The female bonding comedy. It's about time we pay attention to this pesky genre of Pinoy cinema. About two or three of them get made a year. Pinay Pie, Bridal Shower, I Will Survive -- to name the more memorable ones -- seem cut from the same women's apparel cloth. Do they really make money? Are they even funny?
I will not attempt to answer these two questions, but will instead pose a third one: Are female bonding comedies really, at their core, gay?
In such a movie, the women, playing a tight-as-a-pussy group of friends, often with a token gay friend (who's often flamboyant), are female actors who are cast mainly for their funniness or their ability to go over-the-top. Meanwhile, the supporting men are cast mainly for their hunkiness.

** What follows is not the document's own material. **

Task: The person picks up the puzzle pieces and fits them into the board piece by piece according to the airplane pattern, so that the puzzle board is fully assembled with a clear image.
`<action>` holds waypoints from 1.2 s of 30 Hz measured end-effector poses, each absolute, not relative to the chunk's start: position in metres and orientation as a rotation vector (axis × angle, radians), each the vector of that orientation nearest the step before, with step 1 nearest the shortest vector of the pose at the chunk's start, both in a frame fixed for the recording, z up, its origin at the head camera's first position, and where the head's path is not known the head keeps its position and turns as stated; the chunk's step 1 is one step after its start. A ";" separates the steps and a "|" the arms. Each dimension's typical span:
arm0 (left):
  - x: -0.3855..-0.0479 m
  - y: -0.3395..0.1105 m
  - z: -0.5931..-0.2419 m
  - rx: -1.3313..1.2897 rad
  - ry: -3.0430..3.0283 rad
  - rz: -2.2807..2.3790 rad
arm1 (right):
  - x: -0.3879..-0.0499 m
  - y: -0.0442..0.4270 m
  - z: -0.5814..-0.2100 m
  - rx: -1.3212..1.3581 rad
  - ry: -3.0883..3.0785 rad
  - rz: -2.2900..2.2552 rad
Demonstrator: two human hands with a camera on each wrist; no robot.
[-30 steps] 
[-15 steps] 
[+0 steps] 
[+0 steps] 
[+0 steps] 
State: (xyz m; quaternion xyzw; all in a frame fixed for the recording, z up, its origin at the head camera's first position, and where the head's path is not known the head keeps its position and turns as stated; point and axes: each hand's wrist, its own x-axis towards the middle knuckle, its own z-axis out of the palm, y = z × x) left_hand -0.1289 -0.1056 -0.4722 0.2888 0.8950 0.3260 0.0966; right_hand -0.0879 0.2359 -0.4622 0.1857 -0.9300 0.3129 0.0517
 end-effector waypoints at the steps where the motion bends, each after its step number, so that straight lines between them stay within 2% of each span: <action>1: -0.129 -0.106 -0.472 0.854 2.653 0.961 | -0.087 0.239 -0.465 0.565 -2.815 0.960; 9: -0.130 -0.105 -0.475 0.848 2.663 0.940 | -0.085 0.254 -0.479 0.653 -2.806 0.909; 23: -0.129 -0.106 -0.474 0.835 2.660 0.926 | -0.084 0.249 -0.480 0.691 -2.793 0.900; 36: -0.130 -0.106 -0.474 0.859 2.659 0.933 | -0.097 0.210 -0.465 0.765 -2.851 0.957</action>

In Apat Dapat, a fine stable of men all manage to, at one point or another, parade shirtless. Christian Vasquez plays the worthless, dependent stuntman-lover of Eugene Domingo (it echoes Nora Aunor and Philip Salvador's Bona) and he's slinking in his skivvies most of the time, including one extended sequence of him getting chased and splashed by boiling water right unto an EDSA flyover in just his red briefs. Deejay Durano, who always has a role in director Wenn Daramas' projects (you may raise your eyebrows), is Candy Pangilinan's thug husband, also dependent, albeit romantic. Kian Kazemi plays Rufa Mae Quinto's ignored suitor, who doesn't do much but gets topless anyway. My favorites are Chester Nolledo and Andrew Schimmer, who don't do much either as tattooed thug brothers, but my eyes are glued on their smooth bodies and faces everytime. Even Vince Saldana, playing Pokwang's teenage son, remaining fully clothed, appears to be a hunk in the making.
The plot is ostensibly about four women breadwinners who enlist as domestic helpers in Hong Kong as the ultimate act of love for their dependents and also, more unconventionally, for themselves. There's the old hide-the-dead-body situation, some old racial stereotypes, and some old special-effects action sequences milked supposedly for old laughs. Much of the punchlines (and indeed, plotlines) are sketched in the realm of non-logic. Most of it is unfunny, but I'm kept entertained by the film's idea of women's liberation as really rooted in economics -- that love is expressed by providing financially; self-worth is measured by men's (and children's) simple appreciation -- and that it applies to more of my gay friends in real life than my female ones. Do the women in these films behave the way they do to reflect real women, or are they stand-ins for the ultimate aspiration: to be gay? Or a certain idea of gay, as in loud, wild, sexual, cliquish, fools for love and pleasure, responsible, and underappreciated. Are homosexuals really just women inside, or are women really just gay inside? I'm not about to buy this notion just yet, but maybe someday, an enterprising student of media can explore the topic in depth in his thesis. Is it a gay fantasy to be surrounded by hot men everyday of our lives? I know the answer to that one.